■ What you will do ■
Scan the listing below for the word "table", then copy each line that has it.

■ Data section ■
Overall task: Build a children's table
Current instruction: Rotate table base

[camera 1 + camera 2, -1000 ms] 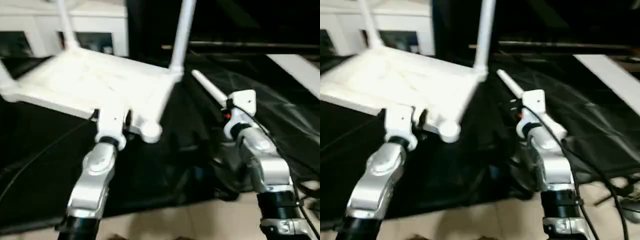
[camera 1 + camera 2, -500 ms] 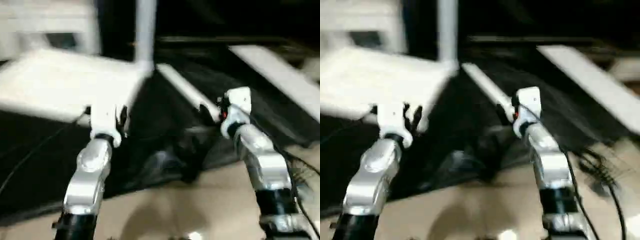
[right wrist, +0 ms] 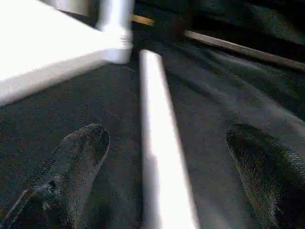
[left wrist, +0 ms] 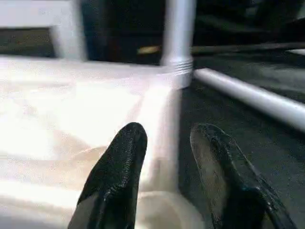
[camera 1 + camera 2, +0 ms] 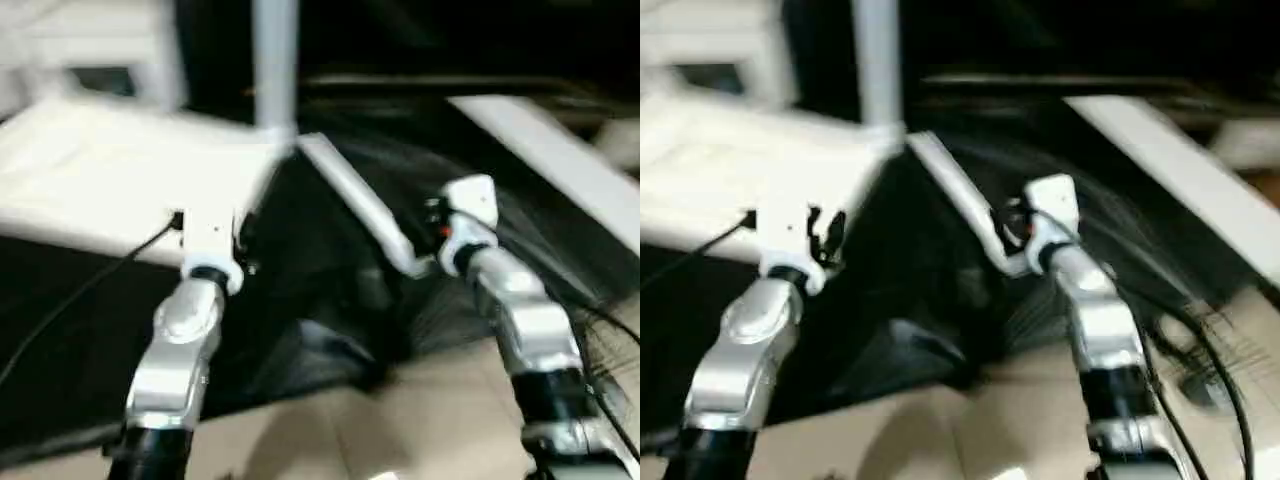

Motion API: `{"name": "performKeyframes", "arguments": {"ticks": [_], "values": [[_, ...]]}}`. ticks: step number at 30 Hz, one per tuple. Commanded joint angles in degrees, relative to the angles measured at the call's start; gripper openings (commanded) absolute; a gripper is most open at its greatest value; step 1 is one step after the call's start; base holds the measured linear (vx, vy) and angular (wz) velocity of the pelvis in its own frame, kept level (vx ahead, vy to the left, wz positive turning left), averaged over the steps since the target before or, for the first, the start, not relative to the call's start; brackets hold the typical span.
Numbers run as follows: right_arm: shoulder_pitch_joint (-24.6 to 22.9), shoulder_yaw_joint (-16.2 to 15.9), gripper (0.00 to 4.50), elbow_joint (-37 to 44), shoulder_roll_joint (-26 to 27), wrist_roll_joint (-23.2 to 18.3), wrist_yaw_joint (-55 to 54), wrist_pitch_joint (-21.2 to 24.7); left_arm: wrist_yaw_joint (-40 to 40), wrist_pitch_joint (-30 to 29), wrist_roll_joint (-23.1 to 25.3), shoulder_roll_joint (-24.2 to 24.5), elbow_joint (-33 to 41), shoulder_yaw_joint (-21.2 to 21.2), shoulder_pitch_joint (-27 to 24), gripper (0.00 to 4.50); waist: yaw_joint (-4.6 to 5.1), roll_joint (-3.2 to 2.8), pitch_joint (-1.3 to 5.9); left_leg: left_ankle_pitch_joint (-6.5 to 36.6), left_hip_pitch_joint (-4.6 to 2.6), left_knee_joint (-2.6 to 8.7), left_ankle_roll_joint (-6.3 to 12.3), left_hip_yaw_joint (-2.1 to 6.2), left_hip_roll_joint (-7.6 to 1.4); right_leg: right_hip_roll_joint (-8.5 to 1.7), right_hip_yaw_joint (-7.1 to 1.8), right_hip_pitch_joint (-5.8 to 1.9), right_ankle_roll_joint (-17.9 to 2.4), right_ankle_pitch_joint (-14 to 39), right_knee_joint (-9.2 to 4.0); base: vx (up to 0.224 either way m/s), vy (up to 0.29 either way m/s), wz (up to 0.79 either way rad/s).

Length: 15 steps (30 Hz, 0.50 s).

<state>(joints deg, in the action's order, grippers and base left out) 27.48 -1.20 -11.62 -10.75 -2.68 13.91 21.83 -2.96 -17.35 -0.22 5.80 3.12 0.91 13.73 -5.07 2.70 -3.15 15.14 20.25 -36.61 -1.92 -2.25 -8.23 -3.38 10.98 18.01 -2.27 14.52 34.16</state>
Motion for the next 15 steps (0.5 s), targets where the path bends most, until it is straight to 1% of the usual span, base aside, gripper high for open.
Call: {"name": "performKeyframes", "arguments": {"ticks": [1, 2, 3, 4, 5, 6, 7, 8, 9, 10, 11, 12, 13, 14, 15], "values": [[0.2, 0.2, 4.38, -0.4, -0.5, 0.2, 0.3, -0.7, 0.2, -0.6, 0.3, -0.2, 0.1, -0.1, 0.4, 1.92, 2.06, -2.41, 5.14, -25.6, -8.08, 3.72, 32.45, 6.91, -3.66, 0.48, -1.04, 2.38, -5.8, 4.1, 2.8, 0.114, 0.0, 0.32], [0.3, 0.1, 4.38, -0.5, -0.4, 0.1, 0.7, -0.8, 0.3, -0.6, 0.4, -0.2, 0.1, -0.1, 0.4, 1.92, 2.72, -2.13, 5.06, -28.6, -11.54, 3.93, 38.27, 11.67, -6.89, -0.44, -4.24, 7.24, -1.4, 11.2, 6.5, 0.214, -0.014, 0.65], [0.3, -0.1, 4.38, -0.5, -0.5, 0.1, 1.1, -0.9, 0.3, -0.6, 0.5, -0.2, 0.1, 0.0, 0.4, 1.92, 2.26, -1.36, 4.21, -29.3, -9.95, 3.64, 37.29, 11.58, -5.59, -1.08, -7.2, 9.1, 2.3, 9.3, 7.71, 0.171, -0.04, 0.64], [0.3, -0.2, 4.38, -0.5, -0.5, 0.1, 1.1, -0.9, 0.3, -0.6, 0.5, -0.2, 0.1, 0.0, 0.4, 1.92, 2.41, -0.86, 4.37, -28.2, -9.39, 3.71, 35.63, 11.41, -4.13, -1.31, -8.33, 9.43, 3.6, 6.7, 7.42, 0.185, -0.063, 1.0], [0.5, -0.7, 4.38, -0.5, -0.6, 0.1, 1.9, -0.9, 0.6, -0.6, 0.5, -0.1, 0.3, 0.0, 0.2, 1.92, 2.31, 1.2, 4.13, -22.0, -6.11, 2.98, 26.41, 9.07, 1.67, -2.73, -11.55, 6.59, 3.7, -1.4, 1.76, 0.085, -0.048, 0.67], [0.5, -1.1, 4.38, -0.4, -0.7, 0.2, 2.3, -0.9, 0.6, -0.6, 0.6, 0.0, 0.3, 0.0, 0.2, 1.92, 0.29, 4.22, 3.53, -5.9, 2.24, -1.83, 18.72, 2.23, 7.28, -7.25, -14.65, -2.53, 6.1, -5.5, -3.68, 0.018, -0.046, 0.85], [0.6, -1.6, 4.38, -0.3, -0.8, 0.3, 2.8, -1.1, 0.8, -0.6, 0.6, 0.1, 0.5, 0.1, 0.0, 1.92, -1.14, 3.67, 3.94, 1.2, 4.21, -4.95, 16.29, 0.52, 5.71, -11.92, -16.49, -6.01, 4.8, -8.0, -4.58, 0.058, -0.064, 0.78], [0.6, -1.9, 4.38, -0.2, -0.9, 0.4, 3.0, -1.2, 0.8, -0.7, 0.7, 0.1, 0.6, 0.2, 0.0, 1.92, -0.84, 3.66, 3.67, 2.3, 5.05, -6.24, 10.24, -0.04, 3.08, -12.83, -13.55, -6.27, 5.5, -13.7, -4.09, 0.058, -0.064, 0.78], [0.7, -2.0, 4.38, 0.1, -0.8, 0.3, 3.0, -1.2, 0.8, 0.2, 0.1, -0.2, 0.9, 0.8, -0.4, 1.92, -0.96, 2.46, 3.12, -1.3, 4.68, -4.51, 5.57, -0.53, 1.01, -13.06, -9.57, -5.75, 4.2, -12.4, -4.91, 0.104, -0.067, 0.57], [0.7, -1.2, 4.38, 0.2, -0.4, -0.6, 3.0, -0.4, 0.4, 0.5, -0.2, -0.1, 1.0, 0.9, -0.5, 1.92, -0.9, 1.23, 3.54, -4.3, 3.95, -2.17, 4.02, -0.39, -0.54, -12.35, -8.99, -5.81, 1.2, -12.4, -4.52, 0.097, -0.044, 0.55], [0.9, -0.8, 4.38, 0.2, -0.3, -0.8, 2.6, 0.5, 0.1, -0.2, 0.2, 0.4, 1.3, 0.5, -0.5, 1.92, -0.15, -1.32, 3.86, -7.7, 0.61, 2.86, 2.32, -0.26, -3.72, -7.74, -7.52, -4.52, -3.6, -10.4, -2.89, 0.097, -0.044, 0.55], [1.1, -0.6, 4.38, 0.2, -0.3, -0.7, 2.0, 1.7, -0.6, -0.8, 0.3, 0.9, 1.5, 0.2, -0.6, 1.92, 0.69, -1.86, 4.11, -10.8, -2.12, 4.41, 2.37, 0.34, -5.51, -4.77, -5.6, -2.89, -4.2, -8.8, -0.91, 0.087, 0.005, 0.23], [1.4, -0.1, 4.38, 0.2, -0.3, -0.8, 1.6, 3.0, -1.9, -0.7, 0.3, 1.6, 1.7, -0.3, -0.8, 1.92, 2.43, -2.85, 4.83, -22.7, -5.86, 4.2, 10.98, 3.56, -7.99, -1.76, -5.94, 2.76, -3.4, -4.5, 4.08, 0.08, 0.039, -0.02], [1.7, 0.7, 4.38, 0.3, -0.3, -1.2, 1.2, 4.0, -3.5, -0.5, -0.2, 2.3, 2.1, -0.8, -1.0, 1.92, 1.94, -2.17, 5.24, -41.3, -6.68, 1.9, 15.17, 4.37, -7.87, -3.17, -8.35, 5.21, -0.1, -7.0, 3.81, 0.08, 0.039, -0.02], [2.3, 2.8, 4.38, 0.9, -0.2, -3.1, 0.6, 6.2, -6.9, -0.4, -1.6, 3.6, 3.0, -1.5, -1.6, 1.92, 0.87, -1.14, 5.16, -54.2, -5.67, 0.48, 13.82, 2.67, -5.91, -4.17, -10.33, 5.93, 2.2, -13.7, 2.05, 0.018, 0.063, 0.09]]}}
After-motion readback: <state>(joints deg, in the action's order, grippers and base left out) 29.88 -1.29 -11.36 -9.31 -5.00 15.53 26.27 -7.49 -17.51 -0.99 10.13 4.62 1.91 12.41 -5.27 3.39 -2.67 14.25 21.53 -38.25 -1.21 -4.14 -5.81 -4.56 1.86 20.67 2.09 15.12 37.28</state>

■ Your response ■
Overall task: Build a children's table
Current instruction: Rotate table base

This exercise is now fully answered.